Your assignment
Quote the listing below word for word, stopping after the line that contains "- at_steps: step".

Recorded data
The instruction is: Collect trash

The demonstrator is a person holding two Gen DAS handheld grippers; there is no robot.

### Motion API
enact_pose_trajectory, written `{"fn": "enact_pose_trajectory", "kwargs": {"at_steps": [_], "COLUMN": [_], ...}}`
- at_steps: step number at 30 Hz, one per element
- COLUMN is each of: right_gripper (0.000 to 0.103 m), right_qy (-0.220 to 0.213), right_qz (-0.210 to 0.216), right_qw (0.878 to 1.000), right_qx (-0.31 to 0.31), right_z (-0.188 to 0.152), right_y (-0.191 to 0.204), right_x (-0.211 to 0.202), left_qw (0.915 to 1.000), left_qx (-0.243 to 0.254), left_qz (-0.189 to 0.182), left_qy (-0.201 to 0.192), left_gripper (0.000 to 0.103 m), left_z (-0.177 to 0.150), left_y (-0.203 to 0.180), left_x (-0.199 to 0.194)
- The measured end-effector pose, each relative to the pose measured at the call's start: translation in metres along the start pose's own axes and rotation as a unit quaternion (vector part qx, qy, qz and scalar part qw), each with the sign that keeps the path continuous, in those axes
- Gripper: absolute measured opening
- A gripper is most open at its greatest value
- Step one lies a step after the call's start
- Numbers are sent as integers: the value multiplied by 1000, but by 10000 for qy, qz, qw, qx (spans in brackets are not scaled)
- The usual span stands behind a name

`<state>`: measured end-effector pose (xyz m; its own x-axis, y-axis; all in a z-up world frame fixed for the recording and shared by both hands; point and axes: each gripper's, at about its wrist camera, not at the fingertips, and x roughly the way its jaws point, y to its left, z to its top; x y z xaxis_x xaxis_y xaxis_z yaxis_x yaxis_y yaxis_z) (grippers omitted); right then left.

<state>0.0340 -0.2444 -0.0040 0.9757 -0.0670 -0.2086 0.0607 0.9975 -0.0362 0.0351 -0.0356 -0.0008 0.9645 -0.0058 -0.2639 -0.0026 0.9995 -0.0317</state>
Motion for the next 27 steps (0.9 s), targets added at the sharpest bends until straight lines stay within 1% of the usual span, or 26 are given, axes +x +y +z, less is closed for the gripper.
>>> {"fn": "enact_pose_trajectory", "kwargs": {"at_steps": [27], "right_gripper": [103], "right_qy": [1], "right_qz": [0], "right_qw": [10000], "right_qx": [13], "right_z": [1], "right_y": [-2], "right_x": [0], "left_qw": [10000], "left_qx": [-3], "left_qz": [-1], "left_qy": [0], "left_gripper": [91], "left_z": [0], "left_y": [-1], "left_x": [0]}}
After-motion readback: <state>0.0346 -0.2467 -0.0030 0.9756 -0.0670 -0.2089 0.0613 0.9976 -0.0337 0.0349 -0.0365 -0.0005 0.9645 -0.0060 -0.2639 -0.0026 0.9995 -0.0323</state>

Task response
The instruction is: Collect trash

The demonstrator is a person holding two Gen DAS handheld grippers; there is no robot.

### Motion API
enact_pose_trajectory, written `{"fn": "enact_pose_trajectory", "kwargs": {"at_steps": [_], "COLUMN": [_], ...}}`
- at_steps: step number at 30 Hz, one per element

Nothing further is required of the output.